Language Models of Code are Few-Shot Commonsense Learners (2210.07128v3)

Published 13 Oct 2022 in cs.CL and cs.LG

Abstract: We address the general task of structured commonsense reasoning: given a natural language input, the goal is to generate a graph such as an event -- or a reasoning-graph. To employ LLMs (LMs) for this task, existing approaches ``serialize'' the output graph as a flat list of nodes and edges. Although feasible, these serialized graphs strongly deviate from the natural language corpora that LMs were pre-trained on, hindering LMs from generating them correctly. In this paper, we show that when we instead frame structured commonsense reasoning tasks as code generation tasks, pre-trained LMs of code are better structured commonsense reasoners than LMs of natural language, even when the downstream task does not involve source code at all. We demonstrate our approach across three diverse structured commonsense reasoning tasks. In all these natural language tasks, we show that using our approach, a code generation LM (CODEX) outperforms natural-LMs that are fine-tuned on the target task (e.g., T5) and other strong LMs such as GPT-3 in the few-shot setting.

PDF Abstract

LLMs of Code as Commonsense Reasoners: Insights and Evaluation

The paper "LLMs of Code are Few-Shot Commonsense Learners" explores the novel approach of utilizing LLMs pre-trained on code (Code-LLMs) for structured commonsense reasoning tasks. This research presents a unique perspective on framing such tasks as code generation problems rather than adapting natural LLMs for this purpose. The findings reveal that Code-LLMs, when employed in this manner, can outperform established natural LLMs, even those fine-tuned specifically for the task.

The authors' approach is primarily anchored on converting structured commonsense reasoning tasks into code generation tasks. Typical structured outputs like graphs, usually serialized into text for model consumption, are instead transformed into Python code. This transformation aligns more closely with the pre-training data of Code-LLMs, thereby improving their capability to handle the inherent complexity of these tasks.

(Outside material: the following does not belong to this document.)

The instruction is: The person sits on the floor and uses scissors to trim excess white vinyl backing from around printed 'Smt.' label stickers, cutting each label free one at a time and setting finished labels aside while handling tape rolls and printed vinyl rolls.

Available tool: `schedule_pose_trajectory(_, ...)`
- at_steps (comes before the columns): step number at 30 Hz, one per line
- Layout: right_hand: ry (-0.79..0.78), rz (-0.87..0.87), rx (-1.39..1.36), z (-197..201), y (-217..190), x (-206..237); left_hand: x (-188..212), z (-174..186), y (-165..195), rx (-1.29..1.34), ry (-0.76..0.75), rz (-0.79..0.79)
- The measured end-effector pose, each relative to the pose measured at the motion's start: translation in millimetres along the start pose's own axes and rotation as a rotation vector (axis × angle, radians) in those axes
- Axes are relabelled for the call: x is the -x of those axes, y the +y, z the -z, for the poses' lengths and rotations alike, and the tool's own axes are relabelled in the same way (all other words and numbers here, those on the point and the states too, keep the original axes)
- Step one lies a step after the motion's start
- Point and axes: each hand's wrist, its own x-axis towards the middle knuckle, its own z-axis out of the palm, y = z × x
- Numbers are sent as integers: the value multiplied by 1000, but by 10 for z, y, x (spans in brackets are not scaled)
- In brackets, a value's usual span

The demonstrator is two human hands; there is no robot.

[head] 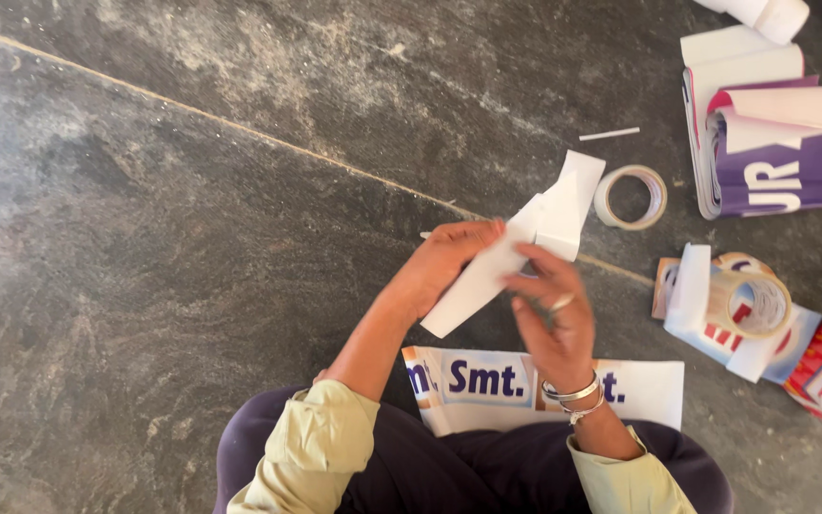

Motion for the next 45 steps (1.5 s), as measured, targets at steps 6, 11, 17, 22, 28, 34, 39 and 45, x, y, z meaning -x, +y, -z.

Evaluation Over Diverse Commonsense Reasoning Tasks

The paper evaluates this methodology across three distinct tasks, each requiring unique reasoning capabilities:

Script Generation (ProScript Dataset): The task involves generating a sequence of steps from a given goal, represented as a graph. The Code-LLM, Codex, is shown to outperform even fine-tuned NLP models like T5, especially in the structured output format. Metrics such as BLEU, ROUGE-L, and graph edit distance confirm Codex's superior performance in generating semantically and structurally sound scripts.
Entity State Tracking (ProPara Dataset): Here, Codex demonstrates a strong ability to track the state of entities across procedural texts, without being fine-tuned but by leveraging few-shot examples. The results on precision and recall indicate that Codex approaches state-of-the-art performance with significantly less data, demonstrating the efficiency of the code framing approach.
Argument Graph Generation (ExplaGraphs Dataset): Codex not only generates graph structures that correctly capture reasoning but does so with higher semantic correctness and structural accuracy than comparable NLP models. These results underline the model's ability to perform abstract reasoning tasks effectively when tasks are represented as code.

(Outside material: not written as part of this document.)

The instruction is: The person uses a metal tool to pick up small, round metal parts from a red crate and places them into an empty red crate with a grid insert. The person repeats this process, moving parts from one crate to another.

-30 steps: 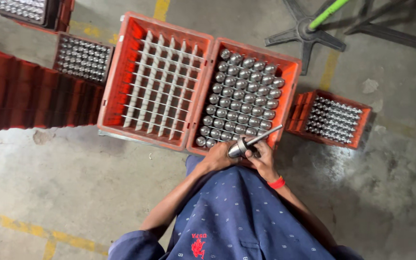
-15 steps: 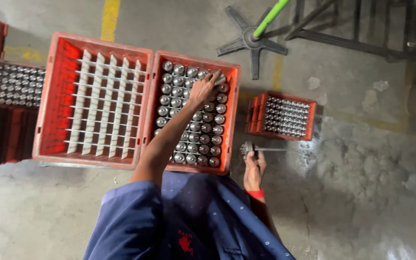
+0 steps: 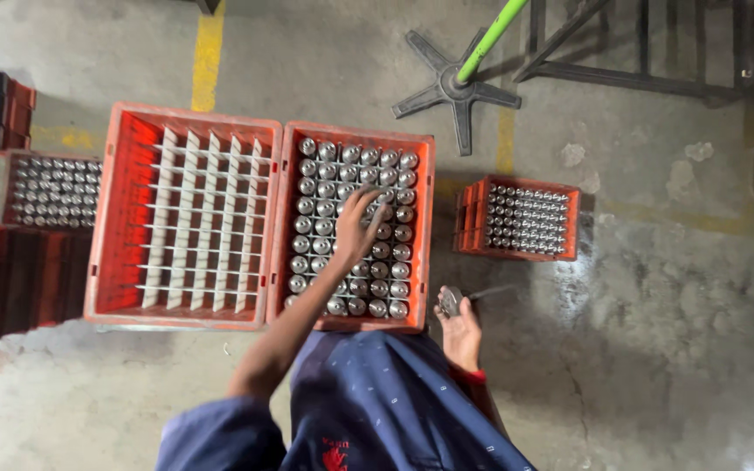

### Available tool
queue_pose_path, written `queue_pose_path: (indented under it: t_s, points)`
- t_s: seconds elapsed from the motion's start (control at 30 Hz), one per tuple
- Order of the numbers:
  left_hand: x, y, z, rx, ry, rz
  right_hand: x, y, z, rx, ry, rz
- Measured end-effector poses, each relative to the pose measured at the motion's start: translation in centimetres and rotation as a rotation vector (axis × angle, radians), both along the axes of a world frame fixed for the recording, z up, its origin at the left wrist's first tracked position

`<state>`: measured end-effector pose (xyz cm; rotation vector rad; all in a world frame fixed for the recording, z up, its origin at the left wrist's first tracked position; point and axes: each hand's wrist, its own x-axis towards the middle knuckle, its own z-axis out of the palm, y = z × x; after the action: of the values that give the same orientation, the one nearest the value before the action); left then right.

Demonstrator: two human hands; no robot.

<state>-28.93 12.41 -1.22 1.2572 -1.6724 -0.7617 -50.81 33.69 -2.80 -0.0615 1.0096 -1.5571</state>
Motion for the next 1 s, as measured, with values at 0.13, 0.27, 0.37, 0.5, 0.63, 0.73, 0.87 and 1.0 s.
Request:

Implications and Future Developments

This paper implies substantial theoretical and practical implications for AI, particularly in how structured reasoning tasks can be reframed as computer code generation tasks. Practically, this approach reduces the reliance on fine-tuning large NLP models, potentially offering a more efficient path for deploying AI models in real-world applications where labeled data is scarce.

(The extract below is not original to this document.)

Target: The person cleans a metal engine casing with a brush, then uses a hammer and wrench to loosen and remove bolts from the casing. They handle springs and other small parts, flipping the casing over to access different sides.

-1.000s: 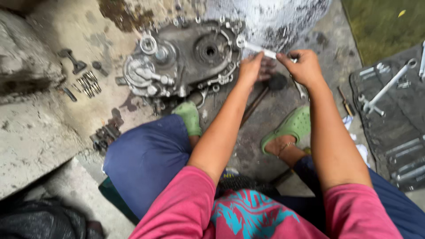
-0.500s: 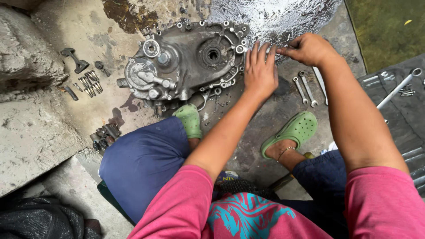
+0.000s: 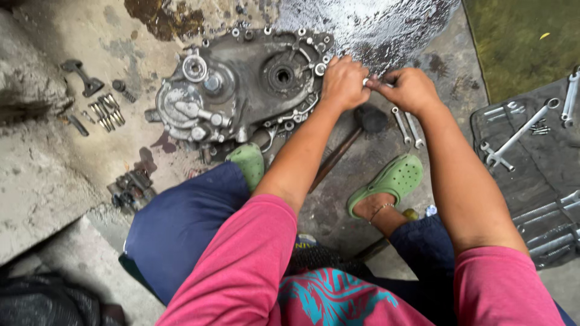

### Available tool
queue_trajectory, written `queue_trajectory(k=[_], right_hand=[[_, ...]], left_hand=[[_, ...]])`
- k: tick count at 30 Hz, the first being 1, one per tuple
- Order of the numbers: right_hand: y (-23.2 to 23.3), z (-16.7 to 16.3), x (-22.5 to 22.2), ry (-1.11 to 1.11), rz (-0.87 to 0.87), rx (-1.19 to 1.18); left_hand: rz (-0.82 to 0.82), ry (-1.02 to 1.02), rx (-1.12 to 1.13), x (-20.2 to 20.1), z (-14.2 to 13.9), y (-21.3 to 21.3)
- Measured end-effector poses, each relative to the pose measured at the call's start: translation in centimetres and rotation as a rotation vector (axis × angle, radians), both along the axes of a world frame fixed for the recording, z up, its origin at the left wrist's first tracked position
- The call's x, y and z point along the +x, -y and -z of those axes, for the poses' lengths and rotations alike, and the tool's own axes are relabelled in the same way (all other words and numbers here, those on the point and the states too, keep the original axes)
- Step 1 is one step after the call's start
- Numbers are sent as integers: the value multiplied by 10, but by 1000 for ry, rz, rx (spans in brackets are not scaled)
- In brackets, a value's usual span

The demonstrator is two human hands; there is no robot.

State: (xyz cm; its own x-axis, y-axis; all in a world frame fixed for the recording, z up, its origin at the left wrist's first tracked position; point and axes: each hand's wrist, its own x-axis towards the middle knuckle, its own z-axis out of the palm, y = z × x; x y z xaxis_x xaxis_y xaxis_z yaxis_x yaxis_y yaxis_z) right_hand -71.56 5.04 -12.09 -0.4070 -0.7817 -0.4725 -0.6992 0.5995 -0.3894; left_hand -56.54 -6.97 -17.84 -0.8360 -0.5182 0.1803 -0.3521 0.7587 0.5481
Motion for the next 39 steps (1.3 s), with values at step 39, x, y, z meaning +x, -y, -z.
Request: queue_trajectory(k=[39], right_hand=[[-121,-1,170,25,284,-154]], left_hand=[[-212,73,156,172,-38,-92]])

Theoretically, it opens avenues for exploring the intersection of code and natural language processing further, suggesting that the structured, logical nature of programming languages might align well with the tasks involving complex reasoning and generation of structured outputs.

Future applications could involve enhancing this methodology by integrating more sophisticated domain-specific code representations or exploring similar transformations in other structured reasoning domains. Further, the scalability of this approach to non-English languages and varied structured data formats could broaden its applicability, thereby advancing AI's capacity to understand and generate complex structured knowledge.

In conclusion, this research provides compelling evidence that code-based LLMs can serve as powerful commonsense reasoners. By aligning task outputs with the structured pre-training data of Code-LLMs, this approach not only enhances performance but also offers insights into leveraging code generation for complex AI tasks.